De plus, la France n'est pas le seul pays à ne pas avoir connu de récession depuis 2009, même au sein de la zone euro. Comme le montrent les chiffres de l'OCDE, c'est aussi le cas d'une dizaine d'autres pays de la zone euro, dont l'Allemagne. De plus, depuis 2009, l'Allemagne affiche une croissance supérieure à celle de la France: +3.6% en 2010 et +3.1% en 2011, contre +1.4% et +1.7%.

Verdict: Sarkozy se trompe sur le concept et sur les chiffres.

6. La France, championne d'Europe des impôts?

Impots Europe

Nicolas Sarkozy est catégorique : "La France est, avec la Suède, le pays d'Europe qui a les impôts les plus lourds." Les chiffres de l'Union européenne montrent que c'est faux.

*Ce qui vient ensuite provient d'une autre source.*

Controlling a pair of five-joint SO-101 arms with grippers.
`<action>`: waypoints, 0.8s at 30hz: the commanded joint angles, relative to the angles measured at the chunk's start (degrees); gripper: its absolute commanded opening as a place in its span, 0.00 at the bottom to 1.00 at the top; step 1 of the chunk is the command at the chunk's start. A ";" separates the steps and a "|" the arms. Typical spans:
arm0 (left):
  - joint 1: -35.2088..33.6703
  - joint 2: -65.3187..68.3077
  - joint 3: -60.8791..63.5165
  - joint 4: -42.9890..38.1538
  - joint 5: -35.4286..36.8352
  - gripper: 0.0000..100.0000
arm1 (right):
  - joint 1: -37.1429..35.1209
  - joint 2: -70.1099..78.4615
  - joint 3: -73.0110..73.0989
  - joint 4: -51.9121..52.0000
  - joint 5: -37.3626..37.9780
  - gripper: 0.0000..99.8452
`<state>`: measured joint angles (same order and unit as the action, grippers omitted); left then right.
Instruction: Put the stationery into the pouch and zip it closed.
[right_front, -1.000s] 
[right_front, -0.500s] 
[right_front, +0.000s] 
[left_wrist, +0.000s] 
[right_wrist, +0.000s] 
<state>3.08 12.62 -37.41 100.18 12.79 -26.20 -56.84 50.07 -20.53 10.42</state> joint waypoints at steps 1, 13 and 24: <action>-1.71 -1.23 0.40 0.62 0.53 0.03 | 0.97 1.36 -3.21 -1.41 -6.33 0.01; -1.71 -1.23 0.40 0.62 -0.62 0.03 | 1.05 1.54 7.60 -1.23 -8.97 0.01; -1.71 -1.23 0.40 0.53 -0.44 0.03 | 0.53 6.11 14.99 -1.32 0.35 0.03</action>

Si la Suède (avec un taux de prélèvements obligatoires à 46,9%) est deuxième du classement derrière le Danemark (48,1%), la France (41,6%) n'apparaît qu'au septième rang, derrière la Belgique (43,5%),  l'Italie (43,1%), la Finlande (43,1%) et l'Autriche (42,7%).

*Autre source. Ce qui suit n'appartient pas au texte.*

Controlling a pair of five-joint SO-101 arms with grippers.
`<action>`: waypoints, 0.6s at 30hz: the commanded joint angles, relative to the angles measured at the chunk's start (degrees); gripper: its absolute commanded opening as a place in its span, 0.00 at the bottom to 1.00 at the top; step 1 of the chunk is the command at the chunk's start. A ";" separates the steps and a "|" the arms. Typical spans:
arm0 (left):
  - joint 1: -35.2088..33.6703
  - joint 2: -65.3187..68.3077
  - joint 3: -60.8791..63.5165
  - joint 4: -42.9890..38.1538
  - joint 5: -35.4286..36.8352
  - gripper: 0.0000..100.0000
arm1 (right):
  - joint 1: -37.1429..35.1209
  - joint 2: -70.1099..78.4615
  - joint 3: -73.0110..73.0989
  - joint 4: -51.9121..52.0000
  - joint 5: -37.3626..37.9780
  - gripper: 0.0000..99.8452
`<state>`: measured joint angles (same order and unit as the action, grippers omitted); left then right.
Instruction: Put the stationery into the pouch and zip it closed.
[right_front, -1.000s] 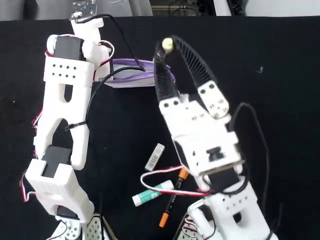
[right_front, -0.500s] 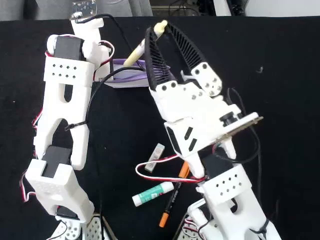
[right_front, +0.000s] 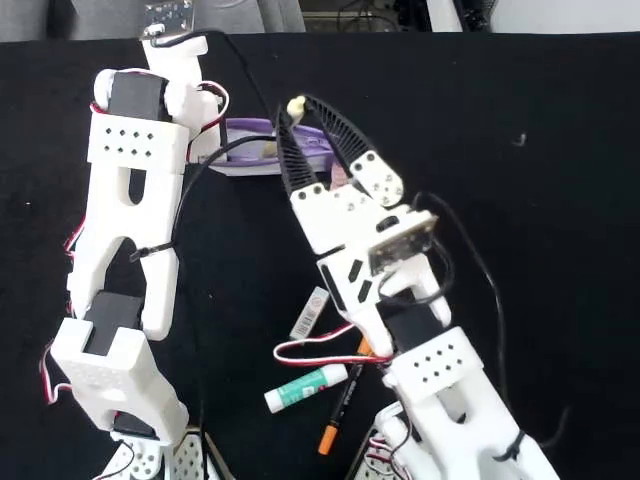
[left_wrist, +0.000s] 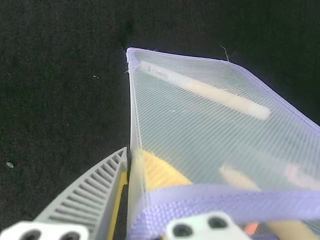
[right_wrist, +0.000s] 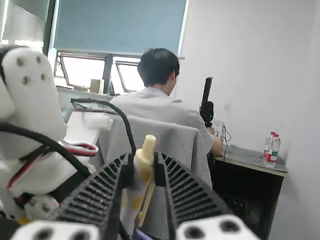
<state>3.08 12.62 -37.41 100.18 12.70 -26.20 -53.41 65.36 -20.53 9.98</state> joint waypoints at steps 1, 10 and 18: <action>-1.71 -1.23 0.40 0.53 -0.35 0.03 | -0.09 4.00 -0.48 -1.32 0.79 0.06; -2.42 -1.23 0.40 0.53 -0.53 0.03 | -1.93 8.48 -2.15 -1.32 0.79 0.36; -2.42 -1.23 0.40 0.53 -0.53 0.03 | 3.78 -2.15 -0.75 -0.79 0.26 0.28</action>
<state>2.46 12.62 -37.41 100.18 12.70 -24.62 -50.59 65.36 -20.88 10.33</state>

Verdict: Sarkozy se trompe.

7. Le coût des 60 000 postes dans l'éducation = celui de la réforme de l'ISF?

Détaillant sa proposition de recréer 60 000 postes dans l'Education nationale, François Hollande a assuré que cette mesure coûterait "un peu moins de deux milliards d'euros" à la fin du quinquennat. Un coût qu'il a tenu à comparer avec celui de la réforme de l'impôt sur la fortune adoptée durant le quinquennat de Nicolas Sarkozy, qui a selon lui coûté deux milliards. 

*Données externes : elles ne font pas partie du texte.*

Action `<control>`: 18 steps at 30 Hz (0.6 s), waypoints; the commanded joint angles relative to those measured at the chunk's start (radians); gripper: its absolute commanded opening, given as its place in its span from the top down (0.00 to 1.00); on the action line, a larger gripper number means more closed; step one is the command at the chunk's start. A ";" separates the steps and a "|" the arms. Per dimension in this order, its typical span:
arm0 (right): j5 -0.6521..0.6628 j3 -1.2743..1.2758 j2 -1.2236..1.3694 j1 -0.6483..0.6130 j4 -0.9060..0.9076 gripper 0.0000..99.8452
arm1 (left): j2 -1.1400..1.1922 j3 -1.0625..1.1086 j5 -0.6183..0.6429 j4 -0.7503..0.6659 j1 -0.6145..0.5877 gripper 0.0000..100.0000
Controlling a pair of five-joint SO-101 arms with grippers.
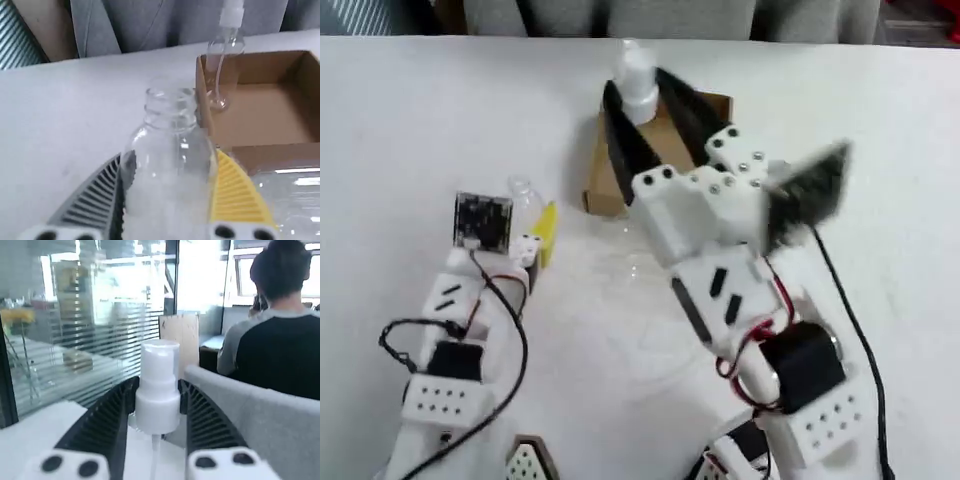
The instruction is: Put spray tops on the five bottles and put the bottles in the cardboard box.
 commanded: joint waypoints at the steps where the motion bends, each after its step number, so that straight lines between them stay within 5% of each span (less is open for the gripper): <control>1: -0.040 -0.011 -0.031 -0.004 -0.079 0.98 | -0.156 0.012 0.012 -0.032 0.044 0.98; 7: -0.351 -0.011 -0.036 0.004 -0.182 0.98 | -0.414 0.121 0.012 -0.032 0.105 0.98; 12: -0.339 0.025 -0.038 -0.005 -0.194 0.98 | -0.610 0.229 0.012 -0.006 0.197 0.98; 18: -0.333 0.157 -0.042 -0.065 -0.288 0.98 | -0.588 0.219 0.012 0.106 0.266 0.98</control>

En réalité, selon différents chiffrages avancés par les observateurs, les 60 000 postes devraient coûter un peu plus de 2,5 milliards d'euros par an, tandis que le manque à gagner de 1,8 milliard d'euros pour l'Etat causé par l'allègement de l'impôt sur la fortune a été intégralement compensé par des recettes nouvelles (suppression du bouclier fiscal, relèvement des droits sur les plus grosses successions...), selon le gouvernement.

Verdict: Hollande se trompe.

8. La France, dernière de la classe en matière d'encadrement scolaire?

encadrement école
Pour Nicolas Sarkozy, la France a "le taux d'encadrement le plus élevé de l'OCDE". Pour François Hollande, "le taux d'encadrement dans le primaire est le plus bas dans l'OCDE".

La dernière étude de l'OCDE à ce sujet, publiée en février 2012, donne manifestement raison au candidat socialiste: la France se trouve bel et bien en bas du classement. Dans une note du Conseil d'analyse stratégique, une institution placée auprès des services du Premier ministre, il est d'ailleurs reconnu que "la France présente l'un des taux d'encadrement les plus faibles, tous niveaux et tous établissements confondus (publics et privés) avec seulement 6,1 enseignants pour 100 élèves/étudiants".

Verdict: Hollande dit vrai.

9. Combien d'éoliennes pour remplacer la centrale de Fessenheim?

Critiquant la volonté de François Hollande de réduire la part du nucléaire dans l'énergie produite en France de 75% à 50%, et de fermer en 2017 la centrale de Fessenheim, Nicolas Sarkozy assure que fermer Fessenheim reviendrait à installer, en contrepartie, 8 000 éoliennes en Alsace.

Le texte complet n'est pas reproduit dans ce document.